(Source data)
>>>>>
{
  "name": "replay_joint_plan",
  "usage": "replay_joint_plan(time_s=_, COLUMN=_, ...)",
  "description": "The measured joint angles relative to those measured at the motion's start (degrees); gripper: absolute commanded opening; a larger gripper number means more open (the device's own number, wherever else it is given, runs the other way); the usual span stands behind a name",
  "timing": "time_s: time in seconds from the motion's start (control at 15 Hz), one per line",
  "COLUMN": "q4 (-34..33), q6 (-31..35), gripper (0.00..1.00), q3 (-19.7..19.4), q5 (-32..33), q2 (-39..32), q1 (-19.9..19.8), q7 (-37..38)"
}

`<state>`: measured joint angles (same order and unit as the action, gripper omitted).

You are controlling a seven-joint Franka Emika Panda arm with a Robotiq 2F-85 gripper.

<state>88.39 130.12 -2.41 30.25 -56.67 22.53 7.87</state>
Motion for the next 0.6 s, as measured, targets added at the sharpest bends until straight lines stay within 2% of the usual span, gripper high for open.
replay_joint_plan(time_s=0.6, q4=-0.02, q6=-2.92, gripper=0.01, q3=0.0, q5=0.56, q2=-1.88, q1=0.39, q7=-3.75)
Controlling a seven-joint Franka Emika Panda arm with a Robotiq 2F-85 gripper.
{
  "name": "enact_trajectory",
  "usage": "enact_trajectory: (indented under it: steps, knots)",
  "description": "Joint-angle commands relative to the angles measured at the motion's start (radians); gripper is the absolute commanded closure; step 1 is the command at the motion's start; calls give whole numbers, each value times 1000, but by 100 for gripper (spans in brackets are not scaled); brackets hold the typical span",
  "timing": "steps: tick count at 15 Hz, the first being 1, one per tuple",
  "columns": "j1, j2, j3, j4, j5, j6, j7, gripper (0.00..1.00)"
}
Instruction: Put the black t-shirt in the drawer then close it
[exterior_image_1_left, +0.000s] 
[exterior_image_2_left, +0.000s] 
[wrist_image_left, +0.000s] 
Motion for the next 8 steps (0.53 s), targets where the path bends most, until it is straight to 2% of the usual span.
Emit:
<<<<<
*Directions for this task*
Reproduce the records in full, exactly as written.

*Response to the exercise*
{
  "name": "replay_joint_plan",
  "usage": "replay_joint_plan(time_s=_, COLUMN=_, ...)",
  "description": "The measured joint angles relative to those measured at the motion's start (degrees); gripper: absolute commanded opening; a larger gripper number means more open (the device's own number, wherever else it is given, runs the other way); the usual span stands behind a name",
  "timing": "time_s: time in seconds from the motion's start (control at 15 Hz), one per line",
  "COLUMN": "q4 (-34..33), q6 (-31..35), gripper (0.00..1.00), q3 (-19.7..19.4), q5 (-32..33), q2 (-39..32), q1 (-19.9..19.8), q7 (-37..38)"
}

`<state>`: measured joint angles (same order and unit as the action, gripper omitted).

You are controlling a seven-joint Franka Emika Panda arm with a Robotiq 2F-85 gripper.

<state>88.39 130.12 -2.41 30.25 -56.67 22.53 7.87</state>
Motion for the next 0.6 s, as measured, targets added at the sharpest bends until straight lines stay within 2% of the usual span, gripper high for open.
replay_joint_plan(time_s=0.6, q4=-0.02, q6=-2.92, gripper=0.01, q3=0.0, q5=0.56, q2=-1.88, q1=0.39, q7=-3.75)
Controlling a seven-joint Franka Emika Panda arm with a Robotiq 2F-85 gripper.
{
  "name": "enact_trajectory",
  "usage": "enact_trajectory: (indented under it: steps, knots)",
  "description": "Joint-angle commands relative to the angles measured at the motion's start (radians); gripper is the absolute commanded closure; step 1 is the command at the motion's start; calls give whole numbers, each value times 1000, but by 100 for gripper (spans in brackets are not scaled); brackets hold the typical span",
  "timing": "steps: tick count at 15 Hz, the first being 1, one per tuple",
  "columns": "j1, j2, j3, j4, j5, j6, j7, gripper (0.00..1.00)"
}
Instruction: Put the black t-shirt in the drawer then close it
[exterior_image_1_left, +0.000s] 
[exterior_image_2_left, +0.000s] 
[wrist_image_left, +0.000s] 
Motion for the next 8 steps (0.53 s), targets where the path bends most, until it is straight to 2% of the usual span.
Emit:

This completes the answer to the exercise.